### WHAT YOU SHOULD DO
Across the data below, how many lines have the word "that" in them? Respond with the number alone.

### INPUT DATA

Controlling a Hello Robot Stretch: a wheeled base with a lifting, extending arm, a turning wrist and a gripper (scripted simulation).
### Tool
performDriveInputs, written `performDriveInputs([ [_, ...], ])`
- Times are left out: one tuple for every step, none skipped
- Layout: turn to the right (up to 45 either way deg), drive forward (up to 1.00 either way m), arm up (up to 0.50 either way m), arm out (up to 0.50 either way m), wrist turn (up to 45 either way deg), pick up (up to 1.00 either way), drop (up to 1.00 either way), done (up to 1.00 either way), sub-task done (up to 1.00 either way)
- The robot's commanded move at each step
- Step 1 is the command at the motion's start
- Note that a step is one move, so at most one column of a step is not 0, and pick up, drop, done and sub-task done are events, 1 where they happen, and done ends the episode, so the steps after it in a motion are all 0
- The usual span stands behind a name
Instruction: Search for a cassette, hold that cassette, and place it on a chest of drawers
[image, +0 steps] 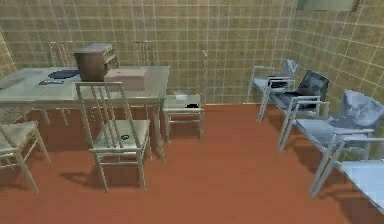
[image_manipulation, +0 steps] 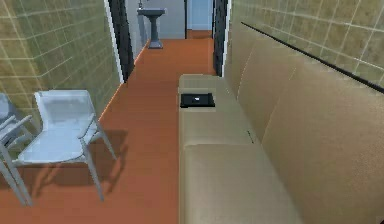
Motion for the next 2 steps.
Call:
performDriveInputs([
  [0.0,0.30,0.00,0.00,0.0,0.00,0.00,0.00,0.00],
  [45.0,0.00,0.00,0.00,0.0,0.00,0.00,0.00,0.00],
])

### WRITTEN REPLY
2